> _SOURCE DATA_
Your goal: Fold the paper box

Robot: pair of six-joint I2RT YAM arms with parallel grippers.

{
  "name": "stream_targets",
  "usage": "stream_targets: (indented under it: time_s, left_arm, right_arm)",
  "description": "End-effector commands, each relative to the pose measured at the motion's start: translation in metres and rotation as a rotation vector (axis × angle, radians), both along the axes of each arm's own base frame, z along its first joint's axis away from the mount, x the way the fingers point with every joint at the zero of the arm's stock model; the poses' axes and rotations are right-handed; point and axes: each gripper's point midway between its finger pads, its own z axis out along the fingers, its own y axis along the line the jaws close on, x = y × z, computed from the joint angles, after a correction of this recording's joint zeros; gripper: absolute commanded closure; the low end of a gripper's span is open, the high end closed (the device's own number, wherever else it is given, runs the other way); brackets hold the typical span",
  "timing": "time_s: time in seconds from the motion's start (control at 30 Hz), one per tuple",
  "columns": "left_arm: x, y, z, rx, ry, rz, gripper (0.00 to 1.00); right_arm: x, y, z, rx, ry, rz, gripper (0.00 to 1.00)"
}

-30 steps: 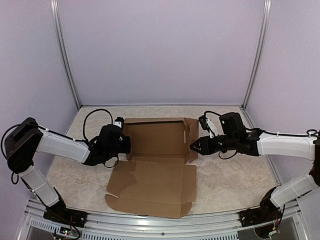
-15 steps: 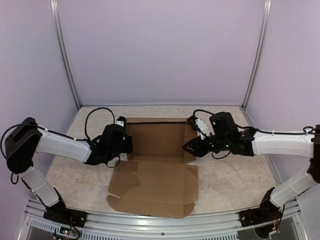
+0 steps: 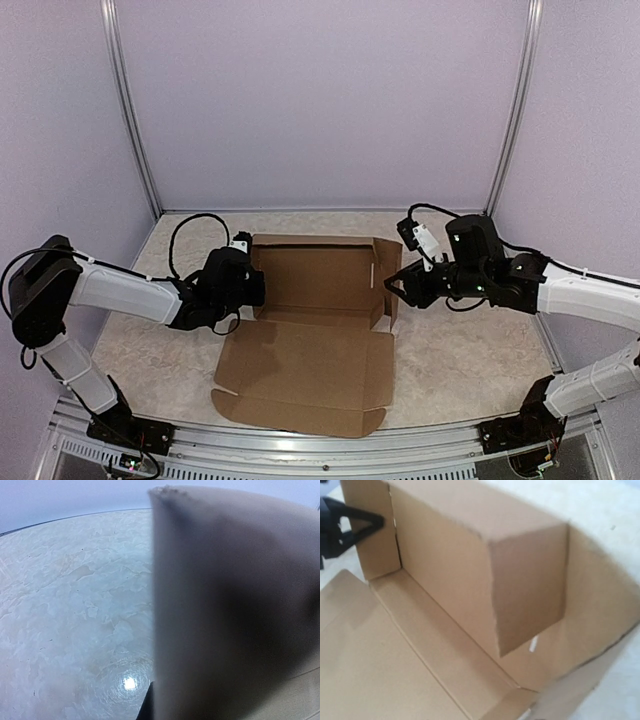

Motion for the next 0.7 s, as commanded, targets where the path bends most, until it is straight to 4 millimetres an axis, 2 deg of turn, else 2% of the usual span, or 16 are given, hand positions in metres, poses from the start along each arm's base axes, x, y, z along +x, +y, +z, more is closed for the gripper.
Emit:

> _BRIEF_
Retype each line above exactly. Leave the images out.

> _ANSWER SPACE_
Your goal: Fold the paper box

Robot: pair of six-joint I2RT YAM arms with parallel grippers.

{
  "name": "stream_targets",
  "usage": "stream_targets: (indented under it: time_s, left_arm, right_arm)",
  "description": "End-effector commands, each relative to the pose measured at the motion's start: translation in metres and rotation as a rotation vector (axis × angle, radians), both along the axes of each arm's own base frame, z along its first joint's axis away from the mount, x the way the fingers point with every joint at the zero of the arm's stock model; the poses' axes and rotations are right-handed; point and axes: each gripper's point midway between its finger pads, its own z axis out along the fingers, its own y axis along the line the jaws close on, x = y × z, computed from the joint angles, after a correction of this recording's joint zeros; gripper: absolute commanded closure; the low end of a gripper's span is open, the high end closed (the device's own number, wherever else it is given, runs the other way); brackets hold the typical span",
  "timing": "time_s: time in seconds from the motion's start (control at 30 Hz), one per tuple",
  "columns": "left_arm: x, y, z, rx, ry, rz, gripper (0.00 to 1.00); right_arm: x, y, z, rx, ry, rz, gripper (0.00 to 1.00)"
}

-30 steps: 
-15 steps: 
+0 steps: 

Motion for the next 0.7 s, as commanded, targets where the path bends most, until it is straight to 4 millimetres an axis, 2 deg of turn, else 2% of the usual span, or 16 are given, hand positions in metres, poses from the start along each arm's base axes, x, y, z along +x, +y, +z, more is closed for the gripper.
Emit:

The work on this exercise has been completed.